The ECA funded a study this year that surveyed several hundred players about their boot fit. Over 80 percent reported some level of discomfort.

“It really is just jaw dropping that we’re professionalizing women’s football in the way that we are, but the most important piece of kit a player has when she crosses that white line is her football boots, and they’re still not engineered specifically for her needs,” Bloomfield said.

Black, Asian and mixed race players reported even higher levels of discomfort, according to the study. And about 20% of surveyed players said they customize their boots — even cutting holes in the heel — to make them more comfortable.

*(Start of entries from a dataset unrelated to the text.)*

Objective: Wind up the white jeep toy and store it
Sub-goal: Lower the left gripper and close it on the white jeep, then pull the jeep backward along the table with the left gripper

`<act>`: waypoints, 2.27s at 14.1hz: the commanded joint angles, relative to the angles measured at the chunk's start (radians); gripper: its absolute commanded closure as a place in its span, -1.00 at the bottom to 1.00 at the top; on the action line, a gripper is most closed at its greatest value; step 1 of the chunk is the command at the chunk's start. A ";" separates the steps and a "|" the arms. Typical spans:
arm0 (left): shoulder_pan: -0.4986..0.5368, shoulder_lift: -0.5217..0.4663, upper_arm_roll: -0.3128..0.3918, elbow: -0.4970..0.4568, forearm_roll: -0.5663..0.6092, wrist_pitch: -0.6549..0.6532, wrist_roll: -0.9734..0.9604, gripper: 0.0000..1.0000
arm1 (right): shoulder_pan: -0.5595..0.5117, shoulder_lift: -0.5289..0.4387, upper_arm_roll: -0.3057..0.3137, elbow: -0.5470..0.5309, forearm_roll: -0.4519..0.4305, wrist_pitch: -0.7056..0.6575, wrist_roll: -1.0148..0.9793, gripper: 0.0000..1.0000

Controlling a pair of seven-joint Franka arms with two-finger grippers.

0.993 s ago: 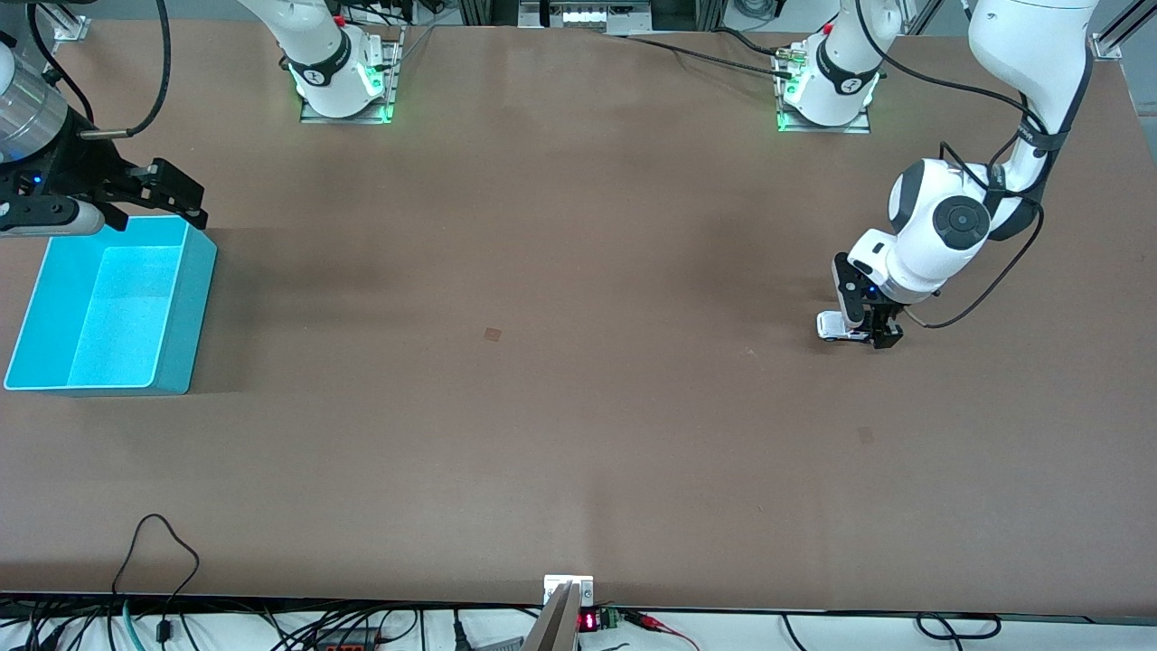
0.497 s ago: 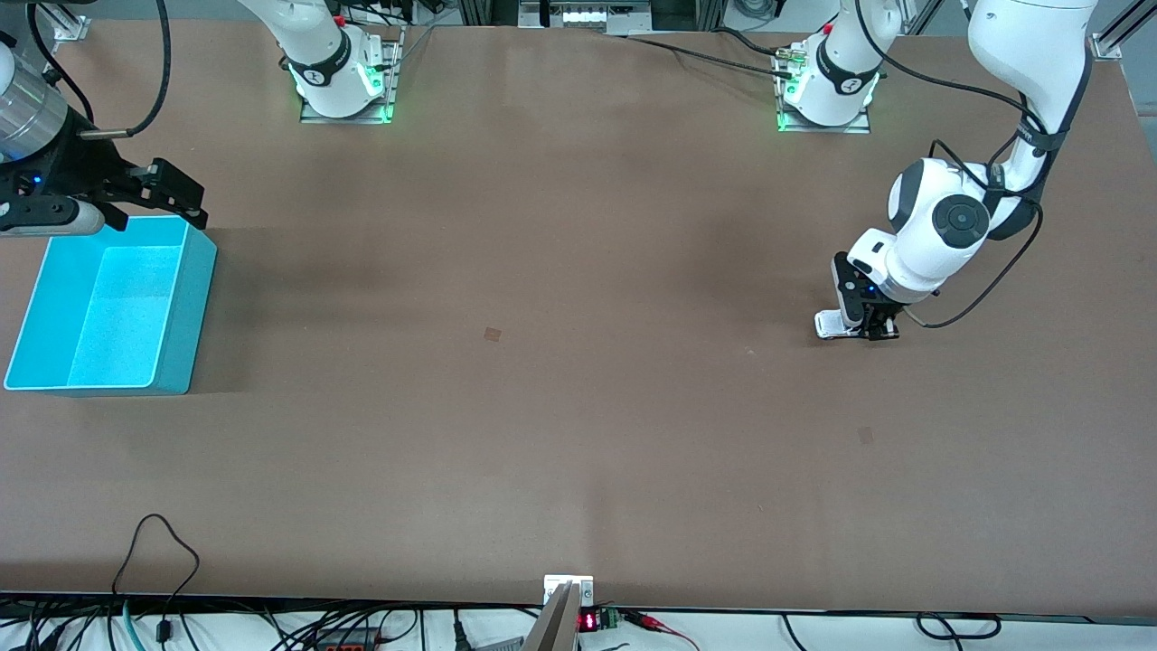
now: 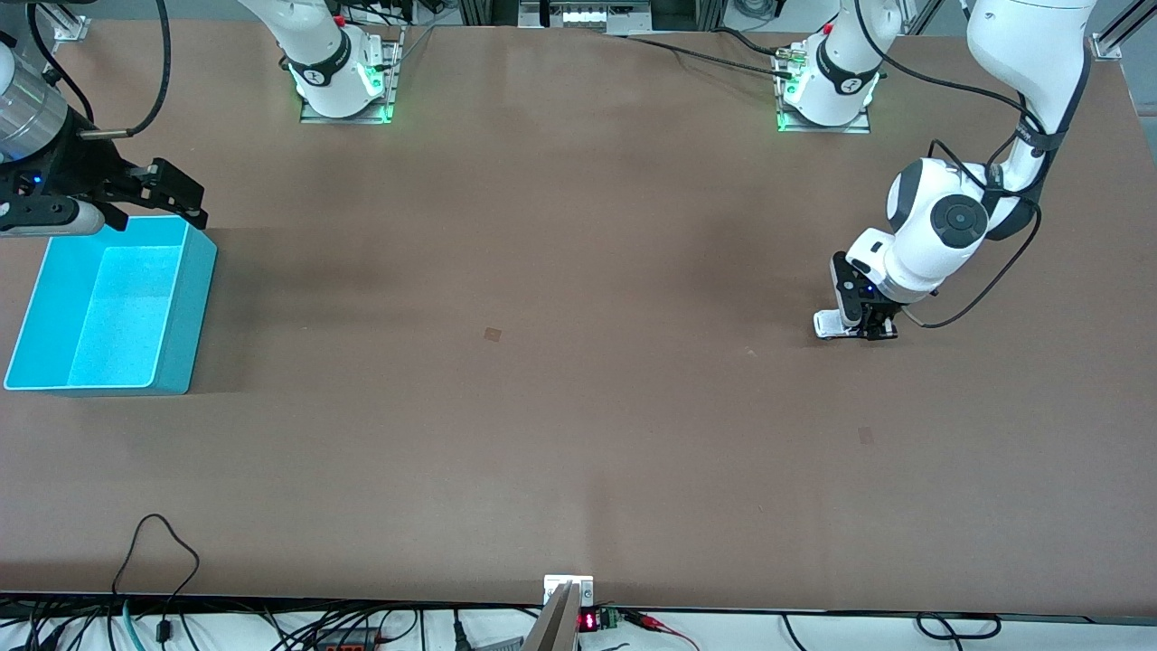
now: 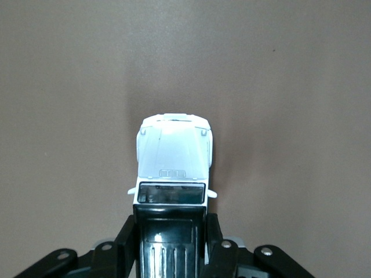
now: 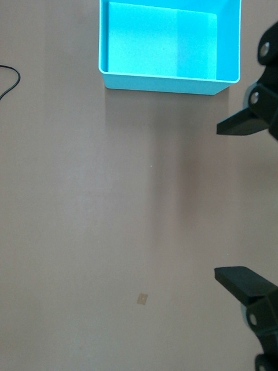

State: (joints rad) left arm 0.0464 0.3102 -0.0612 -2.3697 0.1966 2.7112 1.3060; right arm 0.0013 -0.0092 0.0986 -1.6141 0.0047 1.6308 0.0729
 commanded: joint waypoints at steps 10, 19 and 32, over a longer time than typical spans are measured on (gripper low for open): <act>0.220 0.158 0.012 0.090 0.020 0.004 0.280 0.64 | 0.000 -0.017 -0.003 -0.007 -0.005 -0.003 -0.016 -1.00; 0.323 0.181 0.011 0.119 0.037 0.004 0.378 0.66 | 0.003 -0.014 -0.002 -0.007 -0.005 0.001 -0.013 -1.00; 0.320 0.083 -0.002 0.139 0.037 -0.074 0.377 -1.00 | 0.003 -0.014 -0.002 -0.007 -0.005 0.003 -0.013 -1.00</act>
State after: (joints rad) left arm 0.3559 0.4358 -0.0509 -2.2493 0.1983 2.7024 1.6767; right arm 0.0016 -0.0092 0.0986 -1.6141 0.0047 1.6308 0.0724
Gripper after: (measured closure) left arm 0.000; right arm 0.000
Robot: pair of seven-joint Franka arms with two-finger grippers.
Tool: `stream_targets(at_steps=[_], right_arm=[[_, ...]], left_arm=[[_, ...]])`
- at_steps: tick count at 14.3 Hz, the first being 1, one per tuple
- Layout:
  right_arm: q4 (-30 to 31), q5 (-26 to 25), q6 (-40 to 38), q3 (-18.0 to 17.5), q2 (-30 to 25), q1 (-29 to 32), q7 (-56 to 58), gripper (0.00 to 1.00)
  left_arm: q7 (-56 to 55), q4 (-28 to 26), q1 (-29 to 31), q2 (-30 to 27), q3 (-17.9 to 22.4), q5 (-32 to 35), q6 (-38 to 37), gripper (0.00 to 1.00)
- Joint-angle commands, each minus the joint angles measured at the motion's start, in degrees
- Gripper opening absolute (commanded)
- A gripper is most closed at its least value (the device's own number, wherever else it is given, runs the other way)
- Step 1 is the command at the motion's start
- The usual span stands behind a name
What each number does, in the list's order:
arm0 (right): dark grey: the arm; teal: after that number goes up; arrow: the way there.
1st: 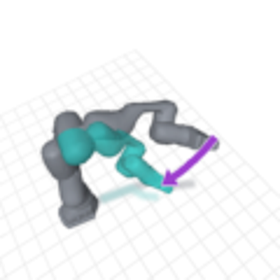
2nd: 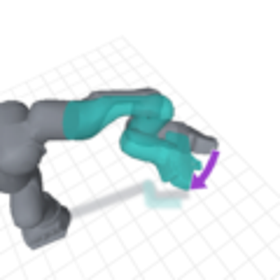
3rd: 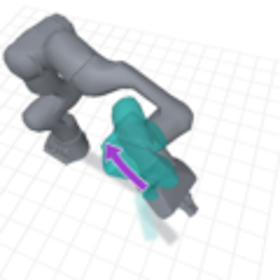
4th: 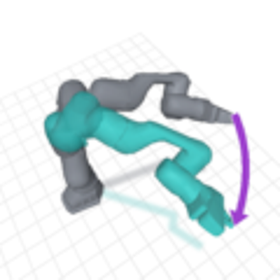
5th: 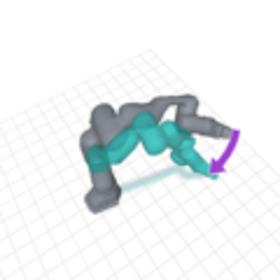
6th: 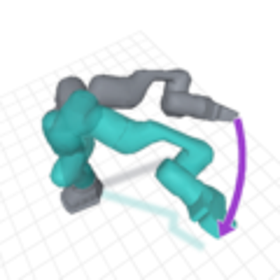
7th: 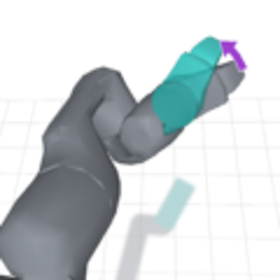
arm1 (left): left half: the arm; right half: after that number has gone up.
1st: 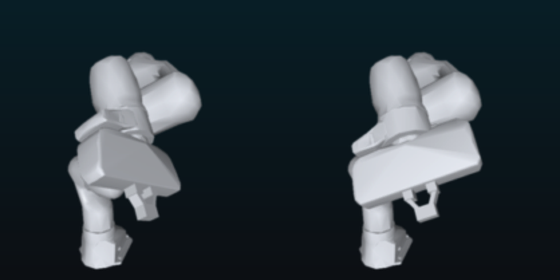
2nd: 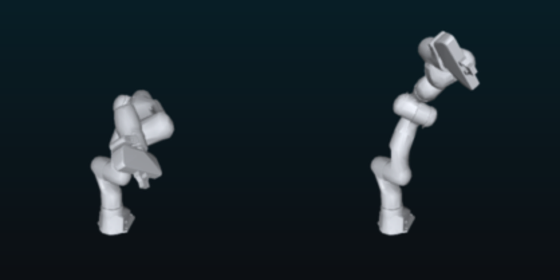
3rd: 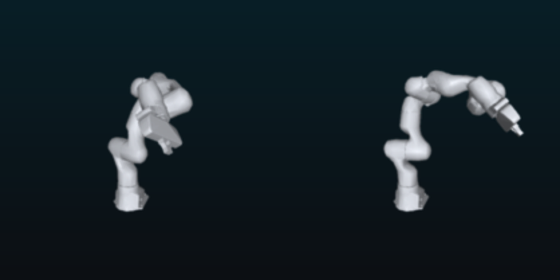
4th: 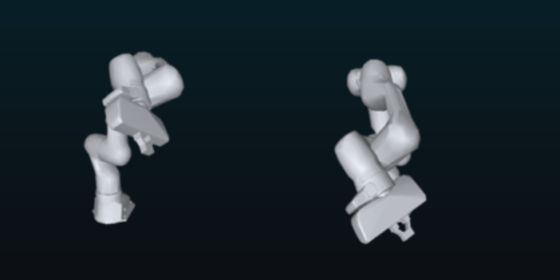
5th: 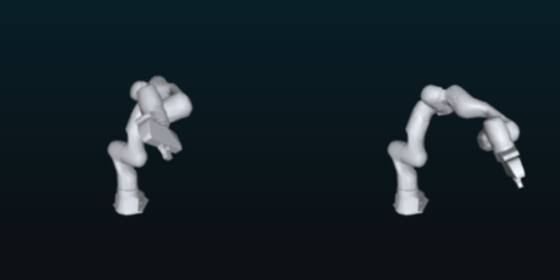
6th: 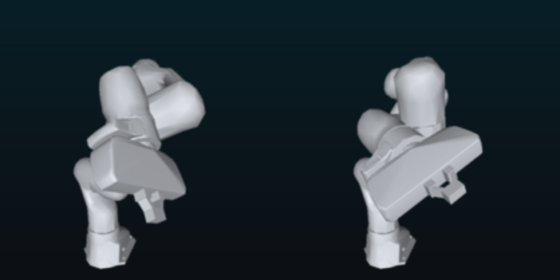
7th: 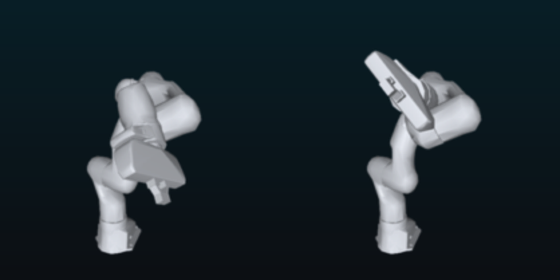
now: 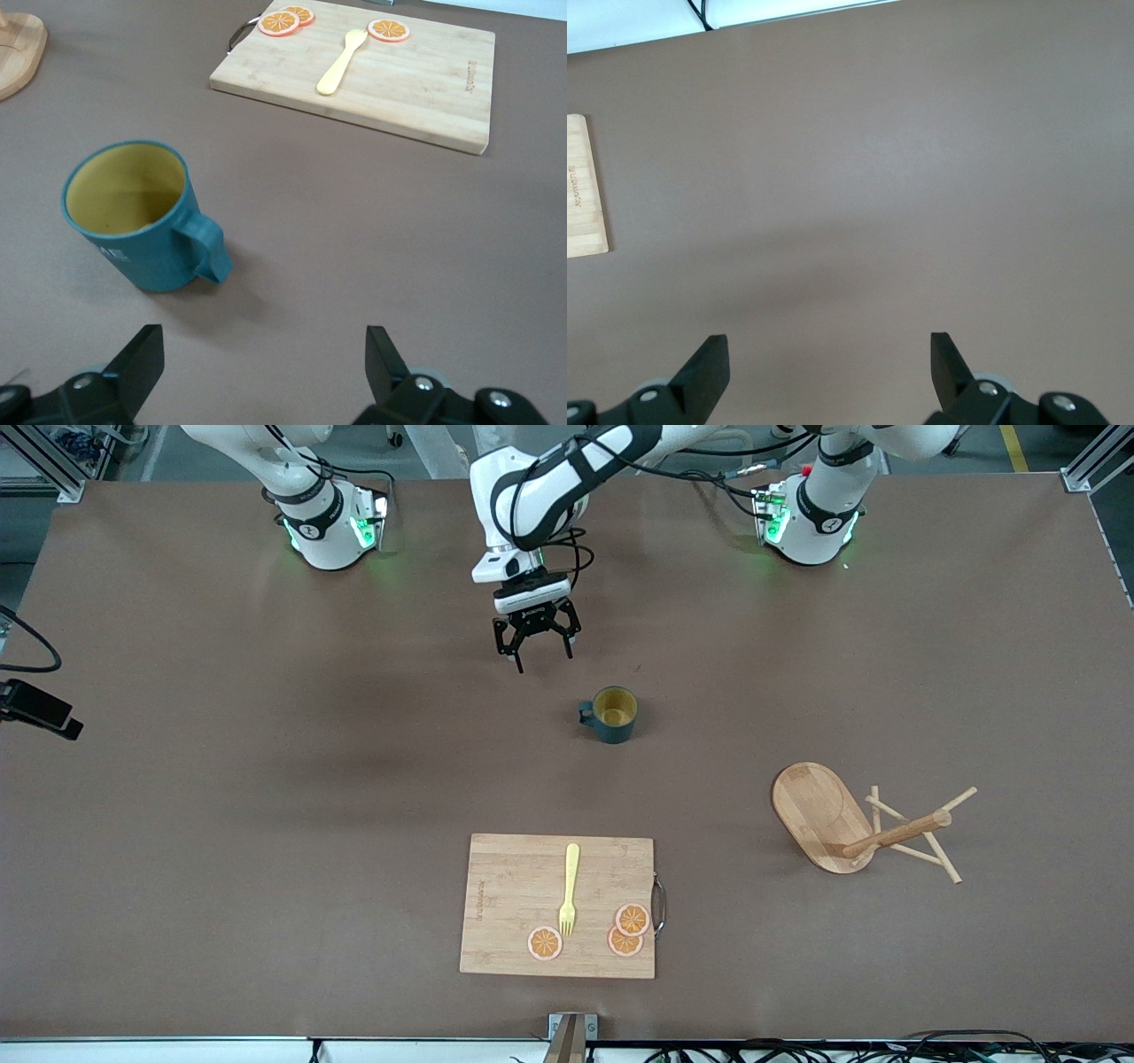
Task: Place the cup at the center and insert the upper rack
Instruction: 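Lower the left gripper and grasp the teal mug by its handle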
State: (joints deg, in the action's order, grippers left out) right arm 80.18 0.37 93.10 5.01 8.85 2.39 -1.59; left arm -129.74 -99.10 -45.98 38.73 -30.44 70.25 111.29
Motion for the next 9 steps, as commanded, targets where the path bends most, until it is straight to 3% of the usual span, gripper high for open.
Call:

Just about every aspect of the women’s game needs more investment, said Ann Pegoraro at the University of Guelph.

“They’re not playing on the best surfaces, they’re not having the same support in terms of training facilities, training programs, training personnel, rehab personnel,” Pegoraro said.
“All of the things that you would see surrounding a men’s professional team aren’t there for the women.”

This year’s World Cup could create an opportunity to change that. But it’ll be up to the sport’s leaders, who are mostly men, to decide how much of the money this tournament brings in goes towards keeping more women healthy and on the field.